Our main site allows business owners to post inventory for sale. This inventory, including internal links, is getting scraped and showing up on crappy sites.
How can I block the scrapers or make it impossible for them to scrape our content?
6:11 pm on May 28, 2014 (gmt 0)
The way I deal with scrapers is to monitor my access logs and find "visitors" that are automated, lookup the IP information and block that server. It is time intensive to build up your information, but it gets much easier after a few months. IPs all pertain to server addresses, but some are ISPs and others are Hosts. Hosts don't send visitors, only robots.
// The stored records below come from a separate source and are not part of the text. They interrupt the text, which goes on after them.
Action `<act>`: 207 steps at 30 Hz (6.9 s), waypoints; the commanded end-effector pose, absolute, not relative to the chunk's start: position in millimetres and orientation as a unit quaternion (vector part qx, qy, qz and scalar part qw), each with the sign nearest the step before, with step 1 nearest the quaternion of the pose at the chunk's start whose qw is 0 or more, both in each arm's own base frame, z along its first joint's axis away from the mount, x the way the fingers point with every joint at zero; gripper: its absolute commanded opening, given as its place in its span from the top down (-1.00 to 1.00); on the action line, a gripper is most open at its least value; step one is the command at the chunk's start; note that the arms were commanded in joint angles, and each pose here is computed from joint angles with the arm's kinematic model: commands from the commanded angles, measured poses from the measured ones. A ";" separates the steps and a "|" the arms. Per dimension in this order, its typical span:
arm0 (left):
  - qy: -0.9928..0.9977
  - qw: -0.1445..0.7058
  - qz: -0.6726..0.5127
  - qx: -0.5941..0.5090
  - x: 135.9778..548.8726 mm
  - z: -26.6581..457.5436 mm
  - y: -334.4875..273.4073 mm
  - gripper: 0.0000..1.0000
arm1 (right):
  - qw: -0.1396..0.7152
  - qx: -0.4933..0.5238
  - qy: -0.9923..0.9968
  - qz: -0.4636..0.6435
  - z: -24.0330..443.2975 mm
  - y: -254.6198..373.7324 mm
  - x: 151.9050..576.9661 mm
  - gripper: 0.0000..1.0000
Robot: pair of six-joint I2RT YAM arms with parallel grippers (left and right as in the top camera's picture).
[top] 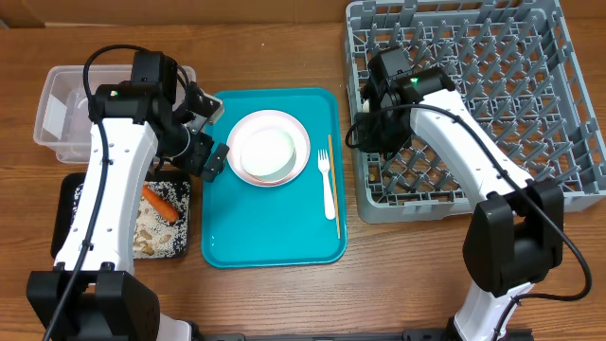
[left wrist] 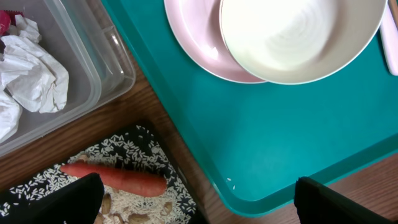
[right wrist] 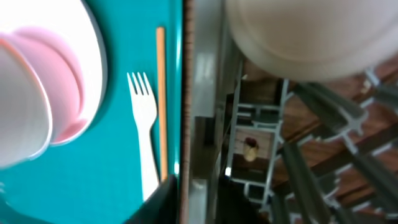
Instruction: Sort waste into correct bins and load items into the dishwasher
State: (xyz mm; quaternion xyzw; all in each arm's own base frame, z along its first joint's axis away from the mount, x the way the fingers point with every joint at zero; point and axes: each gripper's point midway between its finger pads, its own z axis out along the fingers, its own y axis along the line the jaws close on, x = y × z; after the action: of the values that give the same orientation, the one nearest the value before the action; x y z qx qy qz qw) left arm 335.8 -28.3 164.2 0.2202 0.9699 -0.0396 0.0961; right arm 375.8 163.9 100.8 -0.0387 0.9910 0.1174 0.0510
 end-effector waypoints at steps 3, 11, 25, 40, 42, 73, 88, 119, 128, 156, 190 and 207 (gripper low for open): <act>0.969 0.108 -0.035 0.218 338.1 171.8 -26.2 -1.00 | 0.054 -0.045 0.990 0.119 106.5 166.5 371.6 0.20; 0.969 0.108 -0.035 0.218 338.1 171.8 -26.2 -1.00 | 0.093 -0.047 0.986 0.129 137.2 169.2 384.5 0.10; 0.969 0.108 -0.035 0.218 338.1 171.8 -26.2 -1.00 | 0.088 -0.104 0.944 0.301 197.8 235.0 367.8 -1.00; 0.969 0.108 -0.035 0.218 338.1 171.8 -26.2 -1.00 | 0.193 -0.073 0.967 0.151 164.8 266.5 384.7 -0.47; 0.969 0.108 -0.035 0.218 338.1 171.8 -26.2 -1.00 | 0.201 -0.085 0.967 0.129 157.6 274.3 382.1 -0.43; 0.969 0.108 -0.035 0.218 338.0 171.8 -26.2 -1.00 | 0.155 -0.098 0.979 0.085 83.4 296.6 379.4 0.87; 0.969 0.108 -0.035 0.218 338.0 171.8 -26.2 -1.00 | 0.161 -0.095 0.976 0.109 89.7 301.1 384.3 0.42; 0.969 0.108 -0.035 0.218 338.1 171.8 -26.2 -1.00 | 0.189 -0.089 0.975 0.079 63.9 294.1 397.7 0.53; 0.969 0.108 -0.035 0.218 338.1 171.8 -26.2 -1.00 | 0.192 -0.089 0.974 0.081 64.2 295.2 398.9 0.53; 0.969 0.108 -0.035 0.218 338.1 171.8 -26.2 -1.00 | 0.181 -0.090 0.977 0.074 49.8 290.1 391.8 0.53; 0.969 0.108 -0.035 0.218 338.1 171.8 -26.0 -1.00 | 0.199 -0.091 0.972 0.085 63.2 297.2 400.9 0.55; 0.969 0.108 -0.035 0.218 338.1 171.8 -26.0 -1.00 | 0.213 -0.092 0.968 0.094 79.8 297.9 401.8 0.74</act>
State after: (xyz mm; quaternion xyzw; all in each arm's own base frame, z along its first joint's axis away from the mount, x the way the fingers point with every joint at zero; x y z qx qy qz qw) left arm 335.7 -28.3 164.2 0.2202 0.9699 -0.0396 0.0959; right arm 391.7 292.2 52.4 -0.0942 0.9756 0.0784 0.1823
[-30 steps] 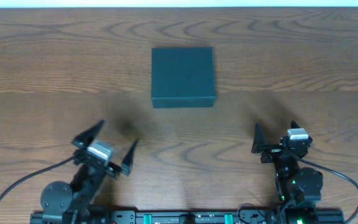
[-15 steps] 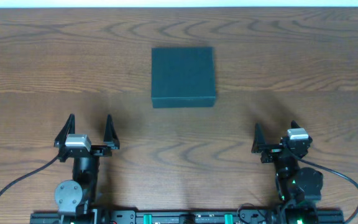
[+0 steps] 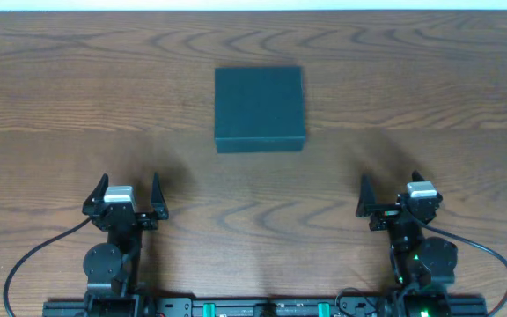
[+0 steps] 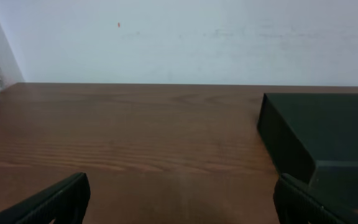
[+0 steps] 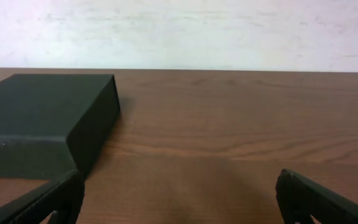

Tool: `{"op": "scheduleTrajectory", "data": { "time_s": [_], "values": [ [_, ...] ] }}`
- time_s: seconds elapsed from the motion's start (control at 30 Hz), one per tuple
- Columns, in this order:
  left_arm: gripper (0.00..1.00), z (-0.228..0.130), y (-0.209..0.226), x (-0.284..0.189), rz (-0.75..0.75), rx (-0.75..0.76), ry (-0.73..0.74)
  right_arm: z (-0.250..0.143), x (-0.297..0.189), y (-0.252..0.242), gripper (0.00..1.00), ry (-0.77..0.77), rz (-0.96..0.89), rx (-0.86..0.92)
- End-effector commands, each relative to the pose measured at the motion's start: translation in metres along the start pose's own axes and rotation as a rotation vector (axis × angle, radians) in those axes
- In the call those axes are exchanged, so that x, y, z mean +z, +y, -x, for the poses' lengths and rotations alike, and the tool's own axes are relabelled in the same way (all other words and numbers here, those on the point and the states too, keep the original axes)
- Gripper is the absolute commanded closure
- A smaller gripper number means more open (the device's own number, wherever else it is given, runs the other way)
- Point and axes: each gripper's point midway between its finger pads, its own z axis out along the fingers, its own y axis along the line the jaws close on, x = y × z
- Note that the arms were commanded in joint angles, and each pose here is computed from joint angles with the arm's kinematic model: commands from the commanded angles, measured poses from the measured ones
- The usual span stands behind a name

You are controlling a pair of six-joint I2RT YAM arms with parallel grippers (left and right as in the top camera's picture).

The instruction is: Pack container

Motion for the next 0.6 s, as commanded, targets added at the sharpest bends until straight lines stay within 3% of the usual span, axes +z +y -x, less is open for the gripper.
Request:
{"op": "scheduleTrajectory", "data": {
  "time_s": [0.0,0.57],
  "values": [
    [0.05,-0.0177,0.0038,-0.0004,0.017,0.009,0.064,-0.0018,0.0,0.0012,0.02,0.007,0.004,-0.016],
    [0.05,-0.0174,0.0038,-0.0003,0.017,0.001,0.063,-0.0018,0.0,0.0012,0.01,0.007,0.004,-0.016]
  ]
}}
There is a Forum here dedicated to information about SE, Spiders and the Hosts they come from. At the top of that Forum: [webmasterworld.com...] there is information about how to tell robot/automated activity on your site from the activity of human visitors. A lot of information and it takes time to read, understand and take action - but it does solve the problem better than anything else I know.
2:51 pm on May 29, 2014 (gmt 0)
We've been blocking IP addresses but boss now wants to code content so that it is visible on the page but not in the source code of the page so it can't be scraped. By hiding content like this, we are completely screwing ourselves. How can these pages rank if all the content is hidden?
4:22 pm on May 29, 2014 (gmt 0)
Have you thought of using dynamic delivery for those pages so the actual pages are not static files? That is far better than the cloaking scheme that can really be a problem as it specifically goes against Google's Webmaster Guidelines: [support.google.com...]